Si se quiere combatir la violencia, no se puede ser violento. Si se emplea la violencia para combatirla, se está siendo todo aquello que se detesta; se está haciendo a otros aquello que se nos ha hecho a nosotros, nos ha herido y nos lastimado. Siendo así, la premisa fundamental habría de ser: no ser nunca como aquello que se aborrece; no ser nunca como aquello que se desprecia; no ser nunca como aquello que se quiere erradicar. No se puede pedir por la paz cuando se ocupa a la violencia y al abuso para el cometido. Al protestar por medio de la violencia, se legitima, se afirma y se concede su derecho y validez de existir. Es tanto como avalar que para tener sexo con una mujer o con un hombre sin su consentimiento, es válido utilizar la violencia porque es “un método eficaz” para obtener el objetivo; querría decir que cuando estamos indignados ante lo injusto, hay que golpear, insultar y destruir porque, en efecto, “la violencia es un método válido y eficaz” para ser tomado en serio. Ésto es una mentira; una mentira injusta para todos aquellos que no creen en el valor que socialmente se le da a la ira, al odio, al enojo y a la venganza. No creen en su valor simplemente porque no lo tiene.
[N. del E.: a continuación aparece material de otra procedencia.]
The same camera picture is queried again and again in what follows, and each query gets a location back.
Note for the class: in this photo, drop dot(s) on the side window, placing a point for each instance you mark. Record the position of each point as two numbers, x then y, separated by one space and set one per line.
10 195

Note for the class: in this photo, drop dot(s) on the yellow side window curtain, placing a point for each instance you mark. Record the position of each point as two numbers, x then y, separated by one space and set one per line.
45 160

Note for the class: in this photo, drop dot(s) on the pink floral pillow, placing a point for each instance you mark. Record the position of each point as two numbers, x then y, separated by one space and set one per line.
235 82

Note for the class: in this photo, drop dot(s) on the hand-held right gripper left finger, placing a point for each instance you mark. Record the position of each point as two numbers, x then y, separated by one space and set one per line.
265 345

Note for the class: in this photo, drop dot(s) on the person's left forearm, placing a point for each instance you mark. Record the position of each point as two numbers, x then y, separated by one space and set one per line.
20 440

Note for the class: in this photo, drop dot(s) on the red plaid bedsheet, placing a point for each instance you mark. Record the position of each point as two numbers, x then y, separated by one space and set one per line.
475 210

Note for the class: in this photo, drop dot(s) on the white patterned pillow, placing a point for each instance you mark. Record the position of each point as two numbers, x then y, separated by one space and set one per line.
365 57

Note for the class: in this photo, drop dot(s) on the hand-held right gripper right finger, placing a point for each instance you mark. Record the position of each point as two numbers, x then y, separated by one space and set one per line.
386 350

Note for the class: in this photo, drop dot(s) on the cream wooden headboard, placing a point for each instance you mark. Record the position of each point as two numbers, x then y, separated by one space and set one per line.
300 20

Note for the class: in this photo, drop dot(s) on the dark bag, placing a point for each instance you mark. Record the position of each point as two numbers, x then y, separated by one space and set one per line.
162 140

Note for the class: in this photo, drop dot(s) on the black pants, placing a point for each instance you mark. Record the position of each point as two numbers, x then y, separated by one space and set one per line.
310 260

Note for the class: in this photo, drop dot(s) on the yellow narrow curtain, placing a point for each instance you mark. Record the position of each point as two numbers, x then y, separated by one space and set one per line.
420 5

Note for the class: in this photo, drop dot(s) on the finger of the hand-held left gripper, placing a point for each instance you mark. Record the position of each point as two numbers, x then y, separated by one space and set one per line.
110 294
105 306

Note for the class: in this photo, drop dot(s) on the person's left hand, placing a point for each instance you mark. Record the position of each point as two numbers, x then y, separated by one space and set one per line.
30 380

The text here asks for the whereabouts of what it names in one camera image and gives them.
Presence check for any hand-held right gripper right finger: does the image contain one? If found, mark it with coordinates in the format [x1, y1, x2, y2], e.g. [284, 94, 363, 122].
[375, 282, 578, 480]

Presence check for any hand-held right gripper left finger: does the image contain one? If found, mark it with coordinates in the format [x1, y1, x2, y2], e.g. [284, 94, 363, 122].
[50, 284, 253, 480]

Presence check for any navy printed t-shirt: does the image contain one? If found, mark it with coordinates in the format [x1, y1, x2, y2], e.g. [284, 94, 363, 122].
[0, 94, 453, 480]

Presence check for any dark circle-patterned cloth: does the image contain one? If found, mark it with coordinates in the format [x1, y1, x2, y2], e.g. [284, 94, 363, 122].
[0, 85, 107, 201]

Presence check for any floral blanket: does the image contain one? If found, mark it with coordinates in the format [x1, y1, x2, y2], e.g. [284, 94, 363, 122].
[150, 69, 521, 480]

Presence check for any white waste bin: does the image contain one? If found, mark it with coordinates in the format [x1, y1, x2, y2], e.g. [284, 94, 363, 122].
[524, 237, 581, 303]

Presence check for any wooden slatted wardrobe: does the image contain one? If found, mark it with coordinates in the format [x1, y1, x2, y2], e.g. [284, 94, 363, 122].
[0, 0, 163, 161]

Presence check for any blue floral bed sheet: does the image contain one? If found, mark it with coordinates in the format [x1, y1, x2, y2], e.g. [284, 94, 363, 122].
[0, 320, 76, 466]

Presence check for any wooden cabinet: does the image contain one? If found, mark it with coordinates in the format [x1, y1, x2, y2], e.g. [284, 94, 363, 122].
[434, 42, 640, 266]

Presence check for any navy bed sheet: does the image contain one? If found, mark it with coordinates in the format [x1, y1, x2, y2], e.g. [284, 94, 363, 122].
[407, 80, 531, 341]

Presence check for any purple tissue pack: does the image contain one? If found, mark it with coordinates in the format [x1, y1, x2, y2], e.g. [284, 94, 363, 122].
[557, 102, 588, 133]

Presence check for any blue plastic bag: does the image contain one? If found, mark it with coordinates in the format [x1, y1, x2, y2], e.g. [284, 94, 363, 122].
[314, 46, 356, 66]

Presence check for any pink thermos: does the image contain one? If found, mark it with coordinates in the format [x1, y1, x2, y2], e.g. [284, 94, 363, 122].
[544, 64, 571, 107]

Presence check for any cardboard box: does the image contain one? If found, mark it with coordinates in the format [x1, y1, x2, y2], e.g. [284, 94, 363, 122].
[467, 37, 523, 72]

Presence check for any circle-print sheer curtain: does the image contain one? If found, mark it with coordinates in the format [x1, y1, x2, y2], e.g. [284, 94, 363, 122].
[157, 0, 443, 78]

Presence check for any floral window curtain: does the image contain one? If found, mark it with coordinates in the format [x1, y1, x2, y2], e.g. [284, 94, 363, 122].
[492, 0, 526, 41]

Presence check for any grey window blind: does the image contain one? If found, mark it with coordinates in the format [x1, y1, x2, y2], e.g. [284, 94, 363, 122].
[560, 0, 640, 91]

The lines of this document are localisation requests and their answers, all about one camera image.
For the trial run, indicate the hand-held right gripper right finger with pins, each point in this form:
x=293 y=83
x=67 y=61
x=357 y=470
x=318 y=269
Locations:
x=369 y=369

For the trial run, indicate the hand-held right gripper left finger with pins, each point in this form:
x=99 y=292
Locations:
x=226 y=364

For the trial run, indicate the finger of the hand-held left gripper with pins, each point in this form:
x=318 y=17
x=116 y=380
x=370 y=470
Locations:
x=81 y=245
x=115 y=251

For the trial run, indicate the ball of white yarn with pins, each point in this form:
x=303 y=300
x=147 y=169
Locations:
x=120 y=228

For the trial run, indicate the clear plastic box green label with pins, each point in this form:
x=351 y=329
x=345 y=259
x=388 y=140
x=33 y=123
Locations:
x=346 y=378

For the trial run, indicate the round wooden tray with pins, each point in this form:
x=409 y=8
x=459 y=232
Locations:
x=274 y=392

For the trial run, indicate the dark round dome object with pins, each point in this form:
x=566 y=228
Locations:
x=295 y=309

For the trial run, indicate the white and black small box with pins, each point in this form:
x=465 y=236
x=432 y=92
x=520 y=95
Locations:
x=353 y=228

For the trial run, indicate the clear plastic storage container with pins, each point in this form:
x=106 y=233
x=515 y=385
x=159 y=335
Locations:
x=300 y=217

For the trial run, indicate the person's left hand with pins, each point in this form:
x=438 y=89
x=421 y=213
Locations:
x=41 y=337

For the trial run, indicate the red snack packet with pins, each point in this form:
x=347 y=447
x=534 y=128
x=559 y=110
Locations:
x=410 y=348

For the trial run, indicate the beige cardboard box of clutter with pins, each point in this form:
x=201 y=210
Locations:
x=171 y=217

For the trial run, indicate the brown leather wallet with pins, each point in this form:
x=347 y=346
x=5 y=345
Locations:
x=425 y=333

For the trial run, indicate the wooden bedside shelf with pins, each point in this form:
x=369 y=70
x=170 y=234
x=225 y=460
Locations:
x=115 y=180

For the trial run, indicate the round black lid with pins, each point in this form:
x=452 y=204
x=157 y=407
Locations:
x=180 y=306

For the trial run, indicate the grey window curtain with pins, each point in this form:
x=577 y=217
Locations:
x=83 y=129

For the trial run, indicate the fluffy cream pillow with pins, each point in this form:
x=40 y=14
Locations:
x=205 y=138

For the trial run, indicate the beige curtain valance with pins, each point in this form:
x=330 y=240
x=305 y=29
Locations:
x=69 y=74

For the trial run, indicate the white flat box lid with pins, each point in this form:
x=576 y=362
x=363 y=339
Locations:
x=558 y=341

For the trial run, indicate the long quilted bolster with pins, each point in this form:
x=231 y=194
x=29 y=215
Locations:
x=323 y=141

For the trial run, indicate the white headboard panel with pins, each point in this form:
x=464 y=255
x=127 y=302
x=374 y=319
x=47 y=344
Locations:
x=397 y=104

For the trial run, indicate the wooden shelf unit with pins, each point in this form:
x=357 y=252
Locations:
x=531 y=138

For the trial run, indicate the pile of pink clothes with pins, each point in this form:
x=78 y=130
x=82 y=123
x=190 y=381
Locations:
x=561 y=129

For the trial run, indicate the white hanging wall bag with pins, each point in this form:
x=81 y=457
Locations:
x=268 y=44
Si se está convencido de que el abuso y la violencia deben de desaparecer de nuestra escala de valores, la posición moral de la lucha debe ser siempre mucho más sabía que lo que es más fácil de hacer. Lo difícil es mantener una posición con valores de paz y ecuanimidad aun cuando has sido víctima, amén de actuar con amplia inteligencia, metodología, responsabilidad y compasión: ¿cuál es, entonces, la legítima protesta? Tendría que ser aquella que legitima en sí misma lo que defiende (la paz y la seguridad) y no la que encumbra lo que desea erradicar (el abuso y la violencia).